=== Extracted entries ===

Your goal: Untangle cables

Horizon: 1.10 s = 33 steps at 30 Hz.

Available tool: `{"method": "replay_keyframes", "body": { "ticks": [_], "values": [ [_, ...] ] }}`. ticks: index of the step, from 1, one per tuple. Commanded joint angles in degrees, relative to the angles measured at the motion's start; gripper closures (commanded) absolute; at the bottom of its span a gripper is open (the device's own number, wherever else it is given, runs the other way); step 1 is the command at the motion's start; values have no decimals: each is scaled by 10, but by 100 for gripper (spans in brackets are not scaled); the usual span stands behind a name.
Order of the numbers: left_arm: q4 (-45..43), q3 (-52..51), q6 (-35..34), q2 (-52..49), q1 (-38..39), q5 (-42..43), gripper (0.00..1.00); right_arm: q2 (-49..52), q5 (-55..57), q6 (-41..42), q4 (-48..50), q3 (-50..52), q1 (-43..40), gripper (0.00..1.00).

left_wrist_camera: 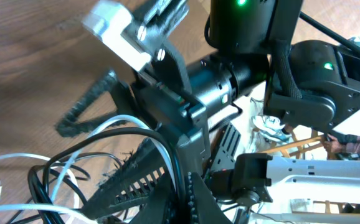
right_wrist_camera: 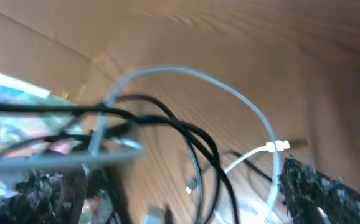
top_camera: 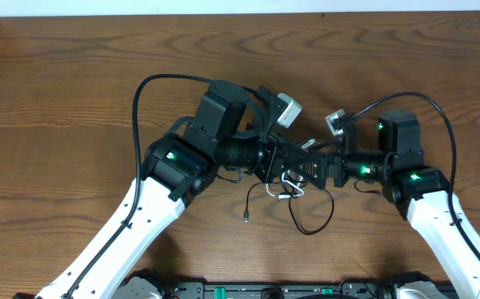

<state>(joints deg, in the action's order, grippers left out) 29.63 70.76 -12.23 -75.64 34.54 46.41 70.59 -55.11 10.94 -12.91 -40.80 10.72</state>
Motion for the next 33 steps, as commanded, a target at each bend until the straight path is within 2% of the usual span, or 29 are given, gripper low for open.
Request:
{"method": "replay_keyframes", "body": {
  "ticks": [1, 6, 8, 11, 14, 18, 20, 22, 24, 25, 28, 31, 32, 33],
  "values": [
    [-2, 11, -6, 4, -3, 23, 93, -6, -65, 68, 44, -9, -1, 4],
    [-2, 11, -6, 4, -3, 44, 92, -6, -35, 94, 75, -9, -1, 11],
    [-2, 11, -6, 4, -3, 67, 92, -6, 40, 97, 56, -9, -1, 17],
    [3, 11, -5, 4, -3, 82, 92, -6, 217, 122, -4, -9, -1, 22],
    [18, 11, -5, 4, -3, 82, 92, -6, 428, 176, -82, -8, -1, 23],
    [66, 11, 11, 4, -3, 80, 92, -6, 600, 231, -160, -8, -3, 21],
    [90, 11, 30, 4, -3, 80, 92, -6, 615, 237, -175, -8, -3, 19],
    [104, 11, 38, 4, -3, 63, 92, -6, 583, 208, -173, -8, -2, 17],
    [109, 11, 38, 4, -3, 26, 92, -6, 565, 182, -181, -8, -2, 24],
    [109, 11, 38, 4, -3, 9, 92, -6, 582, 185, -193, -8, -3, 27],
    [109, 11, 38, 4, -3, -30, 92, -6, 687, 245, -239, -8, -5, 27],
    [108, 11, 38, 4, -3, -38, 92, -6, 710, 271, -254, -8, -13, 14],
    [108, 11, 38, 4, -3, -38, 92, -6, 690, 255, -246, -8, -13, 10],
    [108, 11, 38, 4, -3, -39, 92, -6, 631, 201, -226, -8, -13, 5]
  ]
}}
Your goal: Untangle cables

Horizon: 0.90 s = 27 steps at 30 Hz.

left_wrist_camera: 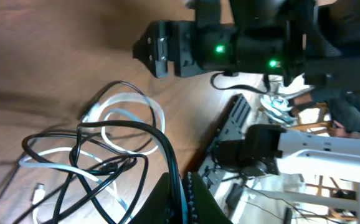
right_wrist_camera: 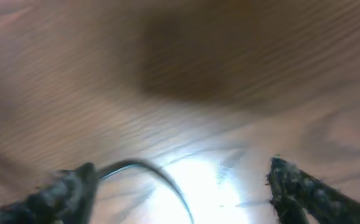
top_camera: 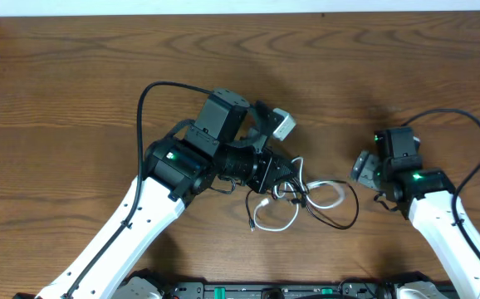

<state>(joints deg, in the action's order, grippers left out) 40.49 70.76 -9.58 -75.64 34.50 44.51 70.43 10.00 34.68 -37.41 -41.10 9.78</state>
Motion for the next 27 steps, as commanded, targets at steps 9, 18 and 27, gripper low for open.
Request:
{"method": "replay_keyframes", "body": {
  "ticks": [9, 18, 27],
  "values": [
    [-37, 11, -14, 4, -3, -18, 92, -4, -682, -425, 147, -5, -3, 1],
    [-101, 11, -114, 4, -1, 39, 92, -4, -704, -377, 240, -5, -3, 1],
    [-127, 11, -148, 4, 0, 134, 92, -4, -462, -184, 312, -5, -3, 12]
  ]
}}
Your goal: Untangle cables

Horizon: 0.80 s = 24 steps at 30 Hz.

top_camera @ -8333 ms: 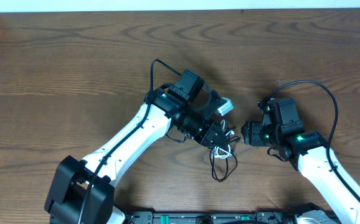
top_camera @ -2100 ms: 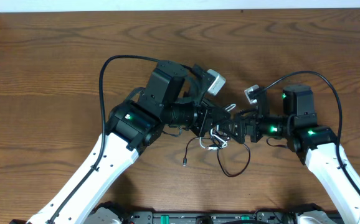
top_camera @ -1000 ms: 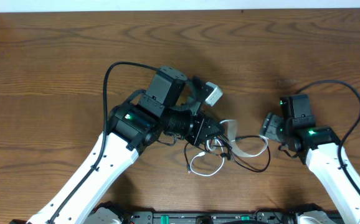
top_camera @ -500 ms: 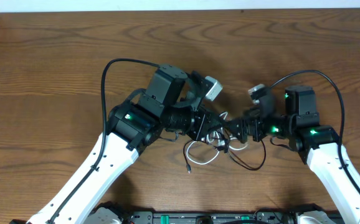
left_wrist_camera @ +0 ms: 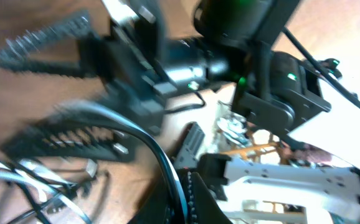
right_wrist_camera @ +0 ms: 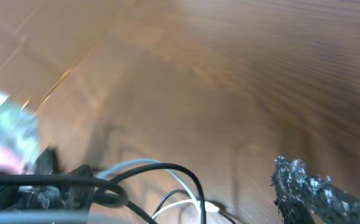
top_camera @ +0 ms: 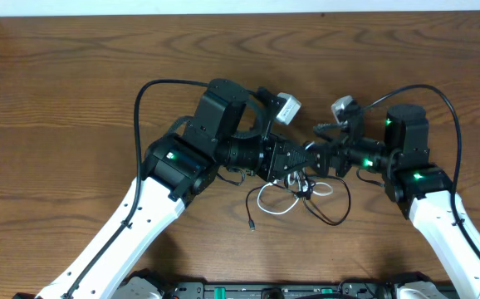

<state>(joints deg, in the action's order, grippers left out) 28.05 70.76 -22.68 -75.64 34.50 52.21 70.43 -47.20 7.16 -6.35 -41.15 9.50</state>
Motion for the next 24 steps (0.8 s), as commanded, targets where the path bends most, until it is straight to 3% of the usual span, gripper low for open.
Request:
{"method": "replay_keyframes", "body": {
  "ticks": [1, 10, 12, 16, 19, 24],
  "values": [
    [-3, 11, -17, 4, 0, 64, 92, -4, 130, 104, 1, -5, 0, 12],
    [-3, 11, -16, 4, 0, 78, 92, -4, 146, 124, -7, -5, 0, 13],
    [-3, 11, -16, 4, 0, 78, 92, -4, 156, 124, -20, -5, 0, 18],
    [2, 11, 21, 4, -1, 76, 92, -4, 314, 147, -106, -5, 0, 16],
    [56, 11, 79, 4, -1, -13, 92, 1, 480, 151, -193, -4, 0, 14],
    [145, 11, 79, 4, -1, -225, 92, 21, 673, 151, -309, -3, -5, 11]
  ]
}}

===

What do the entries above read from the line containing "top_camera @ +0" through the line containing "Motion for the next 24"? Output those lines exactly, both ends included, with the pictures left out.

top_camera @ +0 ms: 

<state>(joints deg, in the action's order, grippers left out) 28.05 70.76 -22.68 -75.64 34.50 52.21 70.43 -47.20 7.16 -6.35 -41.15 9.50</state>
Motion for the next 24 steps (0.8 s), as commanded, targets where the path bends most, until it is straight to 3% of the usual span, gripper low for open.

This completes the output.